→ The problem:
Reproduce the listing in full, exactly as written, but without images.

→ Stored data:
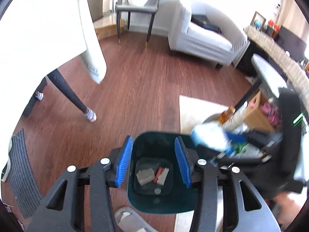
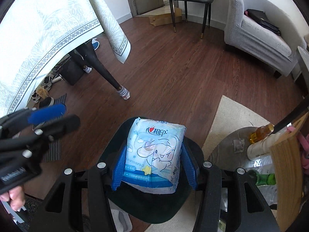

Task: Collect trash
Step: 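Open the left gripper to drop the lid while the right drops the diaper pack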

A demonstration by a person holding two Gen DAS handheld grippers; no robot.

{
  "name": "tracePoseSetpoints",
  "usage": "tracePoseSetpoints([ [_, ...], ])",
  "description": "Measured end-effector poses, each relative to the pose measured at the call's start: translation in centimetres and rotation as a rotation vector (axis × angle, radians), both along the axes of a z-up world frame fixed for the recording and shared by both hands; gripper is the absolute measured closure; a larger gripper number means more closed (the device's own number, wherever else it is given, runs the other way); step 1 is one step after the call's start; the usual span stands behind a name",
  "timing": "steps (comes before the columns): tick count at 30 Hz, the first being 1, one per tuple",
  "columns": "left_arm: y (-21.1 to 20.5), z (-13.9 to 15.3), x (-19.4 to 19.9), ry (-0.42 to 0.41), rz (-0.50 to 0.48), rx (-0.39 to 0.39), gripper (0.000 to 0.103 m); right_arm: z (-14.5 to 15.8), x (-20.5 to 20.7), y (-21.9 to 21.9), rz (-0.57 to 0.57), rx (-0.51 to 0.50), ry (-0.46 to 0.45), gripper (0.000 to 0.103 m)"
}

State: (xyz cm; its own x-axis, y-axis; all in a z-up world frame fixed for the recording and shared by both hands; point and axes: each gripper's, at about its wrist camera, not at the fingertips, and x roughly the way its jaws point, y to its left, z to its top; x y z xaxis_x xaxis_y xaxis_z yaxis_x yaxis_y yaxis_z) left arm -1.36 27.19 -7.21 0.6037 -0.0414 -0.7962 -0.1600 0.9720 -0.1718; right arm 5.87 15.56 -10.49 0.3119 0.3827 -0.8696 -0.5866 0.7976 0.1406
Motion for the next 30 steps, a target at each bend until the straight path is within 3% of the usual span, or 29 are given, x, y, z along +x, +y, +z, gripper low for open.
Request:
tracePoseSetpoints([
  [5, 0.7, 2.2, 0.2, -0.051, 0.054, -0.052, 0.067, -2.5, 0.0, 0.5, 0.025, -0.028, 0.052, 0.049],
  [11, 0.4, 4.4, 0.6, -0.109, 0.074, -0.097, 0.067, -6.1, -0.6, 1.6, 0.071, -0.087, 0.120, 0.049],
  [16, -0.7, 6.1, 0.7, -0.153, 0.045, -0.090, 0.067, -8.2, -1.2, 2.4, 0.100, -0.142, 0.143, 0.047],
  [20, -1.7, 7.2, 0.8, -0.180, 0.029, -0.082, 0.067, -9.3, -1.7, 2.2, 0.118, -0.188, 0.157, 0.032],
  [30, -2.8, 9.1, 0.8, -0.234, 0.037, -0.127, 0.067, -9.6, -2.7, 0.4, 0.163, -0.212, 0.154, 0.032],
])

→ Exercise solution:
Task: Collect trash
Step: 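Open the left gripper to drop the lid while the right drops the diaper pack
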
A demonstration by a person holding two Gen DAS handheld grippers; no robot.

{
  "name": "tracePoseSetpoints",
  "usage": "tracePoseSetpoints([ [_, ...], ])",
  "description": "Measured end-effector poses, each relative to the pose measured at the call's start: translation in centimetres and rotation as a rotation vector (axis × angle, radians), both along the axes of a z-up world frame fixed for the recording and shared by both hands; gripper is the absolute measured closure; a larger gripper number means more closed (the device's own number, wherever else it is given, runs the other way); step 1 is one step after the call's start; the usual span stands behind a name",
  "timing": "steps (comes before the columns): tick count at 30 Hz, the first being 1, one per tuple",
  "columns": "left_arm: y (-21.1 to 20.5), z (-13.9 to 15.3), x (-19.4 to 19.9), ry (-0.42 to 0.41), rz (-0.50 to 0.48), rx (-0.39 to 0.39), gripper (0.000 to 0.103 m); right_arm: z (-14.5 to 15.8), x (-20.5 to 20.7), y (-21.9 to 21.9), rz (-0.57 to 0.57), rx (-0.51 to 0.50), ry (-0.46 to 0.45), gripper (0.000 to 0.103 m)"
}

State: (xyz cm; its own x-axis, y-axis; all in a z-up world frame fixed for the recording and shared by both hands; point and axes: each gripper's, at about its wrist camera, not at the fingertips, and x roughly the way its jaws point, y to its left, z to its top; x y z xaxis_x xaxis_y xaxis_z yaxis_x yaxis_y yaxis_z) left arm -1.36 27.19 -7.21 0.6037 -0.0414 -0.7962 -0.1600 0.9720 -0.1718; right arm 5.87 15.56 -10.49 0.3119 0.3827 -0.8696 -0.5866 0.7976 0.1406
Motion for the next 30 steps, a target at each bend until the straight path is within 3% of the usual span, or 29 are given, x, y, z along +x, +y, +z, gripper low for open.
Request:
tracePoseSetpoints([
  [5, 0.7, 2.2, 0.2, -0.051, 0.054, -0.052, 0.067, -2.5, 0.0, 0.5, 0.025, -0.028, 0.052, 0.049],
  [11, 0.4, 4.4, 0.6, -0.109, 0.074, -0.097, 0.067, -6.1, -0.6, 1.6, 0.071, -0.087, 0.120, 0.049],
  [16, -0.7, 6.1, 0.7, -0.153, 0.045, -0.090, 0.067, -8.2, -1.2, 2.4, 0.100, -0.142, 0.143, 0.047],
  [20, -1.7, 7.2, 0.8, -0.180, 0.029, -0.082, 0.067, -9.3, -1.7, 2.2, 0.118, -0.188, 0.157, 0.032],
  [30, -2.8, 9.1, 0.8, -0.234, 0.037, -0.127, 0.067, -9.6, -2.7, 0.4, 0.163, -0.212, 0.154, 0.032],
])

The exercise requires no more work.